An exact copy of the data is needed, but without any of its images.

MATERIAL FOR THIS EXERCISE —

*-*-*

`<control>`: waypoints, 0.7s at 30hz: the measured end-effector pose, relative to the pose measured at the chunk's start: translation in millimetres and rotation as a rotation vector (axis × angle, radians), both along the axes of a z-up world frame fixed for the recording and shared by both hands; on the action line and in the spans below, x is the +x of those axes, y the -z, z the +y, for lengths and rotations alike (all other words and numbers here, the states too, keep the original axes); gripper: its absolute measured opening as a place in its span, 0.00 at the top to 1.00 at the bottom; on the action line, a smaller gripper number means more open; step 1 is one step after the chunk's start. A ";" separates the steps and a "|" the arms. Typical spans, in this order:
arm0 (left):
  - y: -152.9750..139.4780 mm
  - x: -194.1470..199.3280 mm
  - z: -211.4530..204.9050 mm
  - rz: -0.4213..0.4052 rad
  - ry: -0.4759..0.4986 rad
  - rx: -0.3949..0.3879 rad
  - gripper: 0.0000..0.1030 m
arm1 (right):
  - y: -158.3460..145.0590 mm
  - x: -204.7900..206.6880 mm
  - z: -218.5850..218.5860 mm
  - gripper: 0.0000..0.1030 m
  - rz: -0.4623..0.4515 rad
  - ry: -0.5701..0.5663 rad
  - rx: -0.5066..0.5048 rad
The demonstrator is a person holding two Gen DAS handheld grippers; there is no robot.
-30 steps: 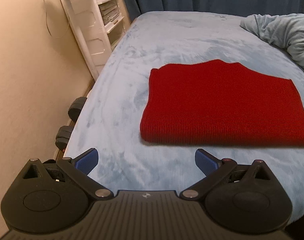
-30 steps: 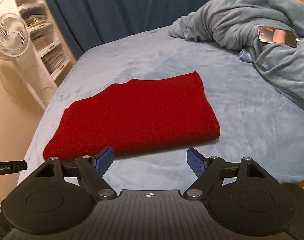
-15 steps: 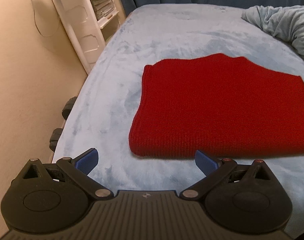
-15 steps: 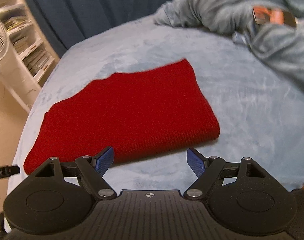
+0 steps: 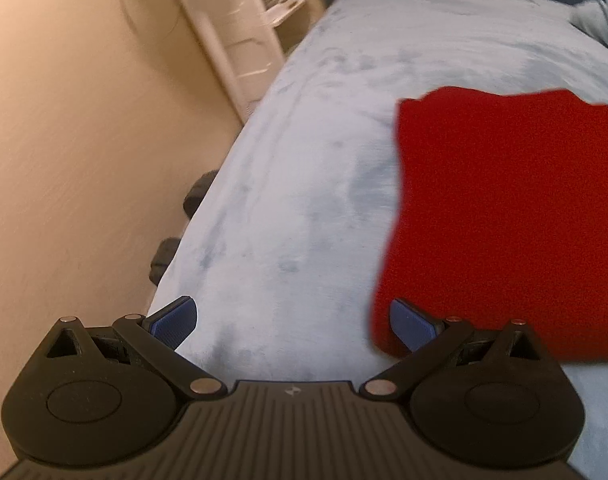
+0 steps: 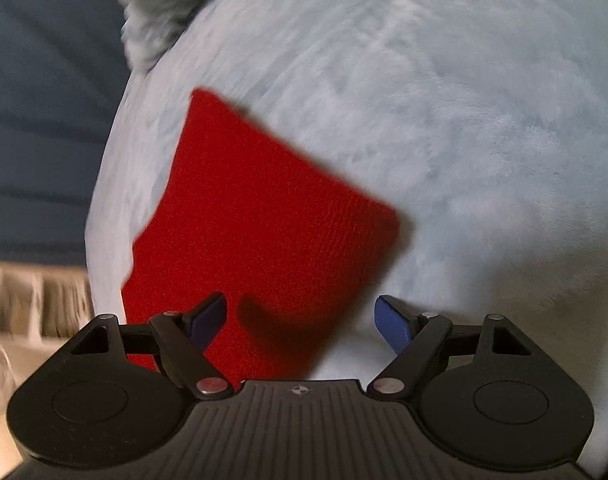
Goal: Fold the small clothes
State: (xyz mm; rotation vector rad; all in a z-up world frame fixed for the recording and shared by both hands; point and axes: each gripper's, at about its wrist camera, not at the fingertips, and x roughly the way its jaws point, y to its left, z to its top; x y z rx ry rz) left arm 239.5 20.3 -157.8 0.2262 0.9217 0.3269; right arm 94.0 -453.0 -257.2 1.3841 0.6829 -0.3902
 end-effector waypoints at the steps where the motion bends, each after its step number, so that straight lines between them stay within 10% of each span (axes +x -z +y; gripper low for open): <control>1: 1.8 2.4 5.9 0.000 -0.021 0.005 0.00 | 2.9 1.4 -3.2 0.40 -0.027 0.008 0.008; 3: 5.4 7.7 17.9 0.016 -0.052 0.008 0.00 | 1.3 5.0 -5.9 0.82 -0.046 0.009 0.002; 12: 35.4 19.0 61.7 0.034 -0.077 -0.105 0.00 | -33.9 40.3 16.2 0.83 0.160 -0.099 -0.295; 16: 37.6 19.7 82.2 0.019 -0.068 -0.261 0.00 | -98.6 74.8 65.5 0.85 0.204 -0.230 -0.698; 21: 32.0 24.9 89.6 0.020 -0.060 -0.340 0.00 | -174.3 122.1 209.7 0.86 -0.025 -0.513 -1.316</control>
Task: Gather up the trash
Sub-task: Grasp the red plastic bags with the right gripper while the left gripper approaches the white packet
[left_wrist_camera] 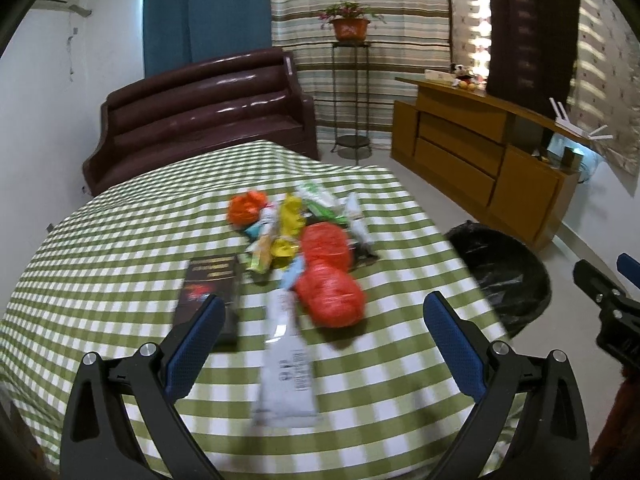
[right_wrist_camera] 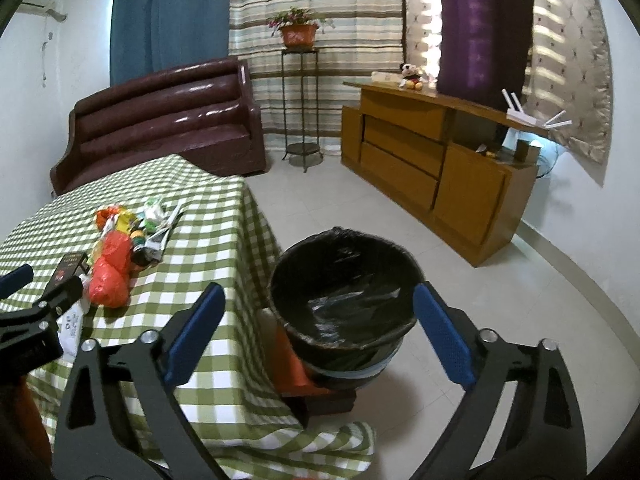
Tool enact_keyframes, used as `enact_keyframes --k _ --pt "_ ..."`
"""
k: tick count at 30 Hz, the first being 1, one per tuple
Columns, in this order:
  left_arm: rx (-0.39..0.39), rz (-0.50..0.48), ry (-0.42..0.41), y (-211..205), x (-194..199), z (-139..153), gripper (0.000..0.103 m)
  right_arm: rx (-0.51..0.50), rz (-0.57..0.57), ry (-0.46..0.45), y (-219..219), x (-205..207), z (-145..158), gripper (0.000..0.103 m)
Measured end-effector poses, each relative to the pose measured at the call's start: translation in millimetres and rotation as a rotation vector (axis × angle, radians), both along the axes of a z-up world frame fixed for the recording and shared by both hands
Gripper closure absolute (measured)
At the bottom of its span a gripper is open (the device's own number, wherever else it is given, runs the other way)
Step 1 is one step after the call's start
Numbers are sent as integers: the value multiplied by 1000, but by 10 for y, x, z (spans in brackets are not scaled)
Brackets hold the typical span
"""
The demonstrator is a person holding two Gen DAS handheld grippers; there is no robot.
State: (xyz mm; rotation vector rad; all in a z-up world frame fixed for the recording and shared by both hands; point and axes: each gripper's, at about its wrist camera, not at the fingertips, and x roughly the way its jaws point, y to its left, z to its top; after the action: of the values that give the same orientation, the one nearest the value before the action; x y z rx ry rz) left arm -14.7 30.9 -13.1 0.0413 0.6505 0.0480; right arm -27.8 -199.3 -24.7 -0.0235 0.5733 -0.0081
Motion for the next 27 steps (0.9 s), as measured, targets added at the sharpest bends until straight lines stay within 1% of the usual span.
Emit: enact_keyframes --k 2,5,6,7,8,10,17,21,27 --pt "6 18 5 131 -21 14 7 -1 16 15 107 43 -57 19" --pt "19 51 6 281 -78 11 13 2 65 29 297 59 -28 20" --pt "19 64 12 342 -103 0 21 0 82 29 375 65 -20 21" --pt "15 71 22 411 -99 -1 27 -2 92 29 413 74 -9 22" --pt "7 82 36 475 -104 -17 27 -3 107 29 490 82 -5 25" --pt "-10 108 51 657 -71 -22 27 3 149 36 684 118 -5 25" --pt "-7 165 65 1014 -94 -33 27 -3 267 58 1212 245 -3 29" --pt "-7 185 76 1169 -64 -63 27 -15 330 92 1523 318 -56 35" --pt "-4 219 92 1370 -38 -116 27 -28 363 137 1741 464 -187 35"
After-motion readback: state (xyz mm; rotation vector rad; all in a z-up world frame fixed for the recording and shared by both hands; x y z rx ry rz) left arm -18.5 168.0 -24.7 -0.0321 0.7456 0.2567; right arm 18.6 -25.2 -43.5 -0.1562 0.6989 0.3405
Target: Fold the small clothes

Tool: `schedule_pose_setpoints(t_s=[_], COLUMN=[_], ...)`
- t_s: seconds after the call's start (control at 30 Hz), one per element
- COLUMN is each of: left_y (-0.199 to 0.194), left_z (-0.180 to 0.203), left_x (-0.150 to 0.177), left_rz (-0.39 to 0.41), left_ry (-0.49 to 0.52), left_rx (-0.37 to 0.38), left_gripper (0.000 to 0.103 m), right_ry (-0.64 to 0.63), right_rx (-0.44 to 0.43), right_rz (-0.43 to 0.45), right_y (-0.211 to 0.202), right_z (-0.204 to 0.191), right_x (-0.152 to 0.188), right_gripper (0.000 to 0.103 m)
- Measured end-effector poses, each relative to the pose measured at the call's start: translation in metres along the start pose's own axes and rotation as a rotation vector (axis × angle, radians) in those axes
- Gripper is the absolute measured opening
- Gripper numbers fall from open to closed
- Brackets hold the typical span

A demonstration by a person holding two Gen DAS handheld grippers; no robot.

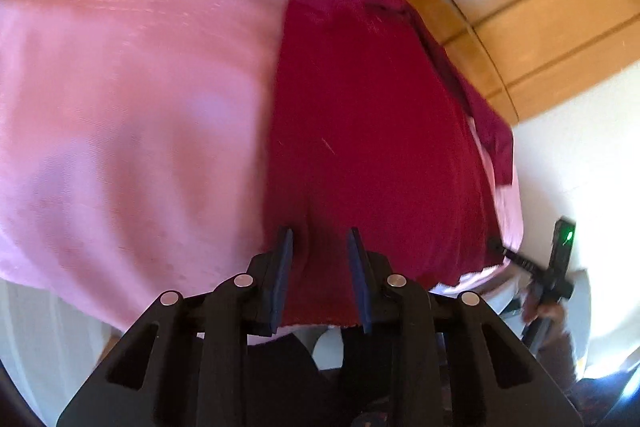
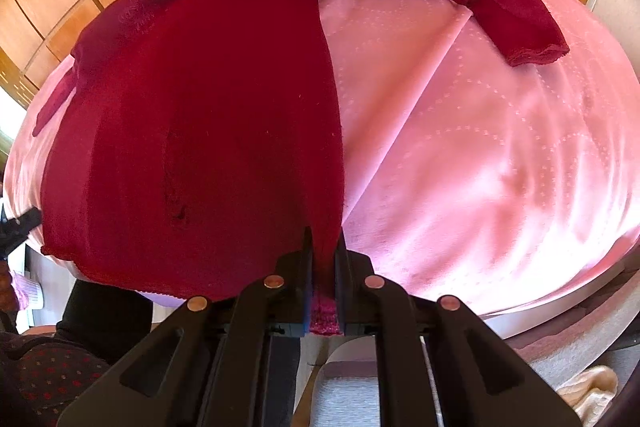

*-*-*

EXERCISE RESULT —
`<control>`: waypoints, 0.7s at 30hz: the measured end-effector pose, relative to the pose measured at the chunk's start: translation in millimetres and rotation as a rotation vector (axis × angle, radians), both along the axes of a z-up world frame fixed for the recording and shared by both hands; on the action line and in the spans below, x is the +x of those axes, y the -z, z the +y, for lengths and rotations alike (all other words and numbers here, the states too, keep the original axes); gripper: its absolute measured opening as a place in its span, 0.00 at the top to 1.00 at the bottom; on the action line, a smaller gripper number means more open; step 1 is one step after the chunk's start. A ";" separates the steps and a "|" the arms. Typical spans, in this order:
arm0 (left):
  - y: -152.9750..139.4780 mm
  - x: -194.1470..199.3280 mm
  - z: -211.4530..204.9050 mm
  - rz: -0.4213..0.4052 rad
  - ry: -0.4759..0.4986 rad
  - rx: -0.3949..0.3879 rad
  - gripper: 0.0000..0.1030 m
arm1 (right):
  - y: -158.3460..145.0590 mm
  - x: -204.7900..206.6880 mm
  - z: -218.5850..218.5860 mm
  - gripper: 0.0000..0.1030 m
  - rz: -0.4623..0.4515 rad
  - ry: -0.5701..0.5663 rad
  - rx: -0.5066..0.5048 rad
The demonstrator is a person holding two Gen DAS handheld grippers; there is no robot.
-30 steps: 
-30 steps: 
-15 steps: 
-15 steps: 
+0 steps: 
+0 steps: 
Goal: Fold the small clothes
State: (xyz mm; rotation vector rad; all in a z-up world frame fixed for the recording and shared by both hands; point and axes: each gripper's, at about its wrist camera, not at the fingertips, and x roughly the way its jaws point, y to its left, z to its top; x y z rx ry rz) left arm 239.5 20.3 -157.8 0.2262 0.9217 0.3269; right arm 94.0 -453.0 -257.2 1.3841 0.6829 -0.3902
 end-effector waypoints at the steps where the motion bends, each after its step number, so that straight lines between them stay within 10% of each span (axes +x -z +y; gripper low for open): <control>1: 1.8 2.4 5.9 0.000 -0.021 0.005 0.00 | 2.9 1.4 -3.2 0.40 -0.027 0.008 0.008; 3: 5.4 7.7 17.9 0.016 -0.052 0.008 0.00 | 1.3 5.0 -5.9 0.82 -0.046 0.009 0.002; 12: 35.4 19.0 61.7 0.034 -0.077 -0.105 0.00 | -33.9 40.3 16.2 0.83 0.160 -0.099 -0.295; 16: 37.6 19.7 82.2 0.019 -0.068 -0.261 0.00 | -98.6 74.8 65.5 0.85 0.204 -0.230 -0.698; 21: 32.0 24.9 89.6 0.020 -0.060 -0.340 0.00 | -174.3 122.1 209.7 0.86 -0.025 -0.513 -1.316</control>
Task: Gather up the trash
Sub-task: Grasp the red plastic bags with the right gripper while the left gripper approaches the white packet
[left_wrist_camera] 
[right_wrist_camera] 
Tool enact_keyframes, used as `enact_keyframes --k _ --pt "_ ..."`
"""
k: tick count at 30 Hz, the first being 1, one per tuple
Columns, in this order:
  left_arm: rx (-0.39..0.39), rz (-0.50..0.48), ry (-0.42..0.41), y (-211..205), x (-194..199), z (-139..153), gripper (0.000..0.103 m)
  right_arm: rx (-0.51..0.50), rz (-0.57..0.57), ry (-0.46..0.45), y (-219..219), x (-205..207), z (-145..158), gripper (0.000..0.103 m)
Measured end-effector poses, each relative to the pose measured at the call's start: translation in millimetres and rotation as a rotation vector (axis × angle, radians), both along the axes of a z-up world frame fixed for the recording and shared by both hands
Gripper closure absolute (measured)
At the bottom of its span a gripper is open (the device's own number, wherever else it is given, runs the other way)
Step 1 is one step after the call's start
Numbers are sent as integers: the value multiplied by 1000, but by 10 for y, x, z (spans in brackets are not scaled)
Brackets hold the typical span
"""
The demonstrator is a person holding two Gen DAS handheld grippers; there is no robot.
State: (xyz mm; rotation vector rad; all in a z-up world frame fixed for the recording and shared by both hands; point and axes: each gripper's, at about its wrist camera, not at the fingertips, and x roughly the way its jaws point, y to its left, z to its top; after the action: of the values that give the same orientation, the one nearest the value before the action; x y z rx ry rz) left arm -14.7 30.9 -13.1 0.0413 0.6505 0.0480; right arm -27.8 -199.3 -24.7 -0.0235 0.5733 -0.0081
Motion for the next 27 steps (0.9 s), as measured, targets added at the sharpest bends until straight lines stay within 1% of the usual span.
Emit: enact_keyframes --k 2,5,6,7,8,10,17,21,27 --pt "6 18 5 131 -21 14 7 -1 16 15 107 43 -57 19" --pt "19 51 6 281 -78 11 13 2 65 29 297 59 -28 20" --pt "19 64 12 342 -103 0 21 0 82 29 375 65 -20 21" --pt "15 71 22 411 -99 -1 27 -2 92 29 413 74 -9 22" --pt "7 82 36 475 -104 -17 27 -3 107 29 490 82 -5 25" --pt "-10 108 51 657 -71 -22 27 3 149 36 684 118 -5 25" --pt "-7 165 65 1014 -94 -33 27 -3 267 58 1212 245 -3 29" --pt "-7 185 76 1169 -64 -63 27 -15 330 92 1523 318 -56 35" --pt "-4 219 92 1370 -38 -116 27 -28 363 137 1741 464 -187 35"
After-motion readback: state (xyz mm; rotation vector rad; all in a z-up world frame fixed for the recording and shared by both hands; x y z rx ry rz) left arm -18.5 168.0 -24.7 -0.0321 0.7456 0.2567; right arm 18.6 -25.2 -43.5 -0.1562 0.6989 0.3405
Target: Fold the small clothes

Tool: `schedule_pose_setpoints(t_s=[_], COLUMN=[_], ...)`
- t_s: seconds after the call's start (control at 30 Hz), one per element
- COLUMN is each of: left_y (-0.199 to 0.194), left_z (-0.180 to 0.203), left_x (-0.150 to 0.177), left_rz (-0.39 to 0.41), left_ry (-0.49 to 0.52), left_rx (-0.37 to 0.38), left_gripper (0.000 to 0.103 m), right_ry (-0.64 to 0.63), right_rx (-0.44 to 0.43), right_rz (-0.43 to 0.45), right_y (-0.211 to 0.202), right_z (-0.204 to 0.191), right_x (-0.152 to 0.188), right_gripper (0.000 to 0.103 m)
- Measured end-effector poses, each relative to the pose measured at the call's start: translation in metres along the start pose's own axes and rotation as a rotation vector (axis × angle, radians) in those axes
- Gripper is the absolute measured opening
- Gripper numbers fall from open to closed
- Brackets hold the typical span

A demonstration by a person holding two Gen DAS handheld grippers; no robot.

Nothing remains to be done, and the exercise is complete.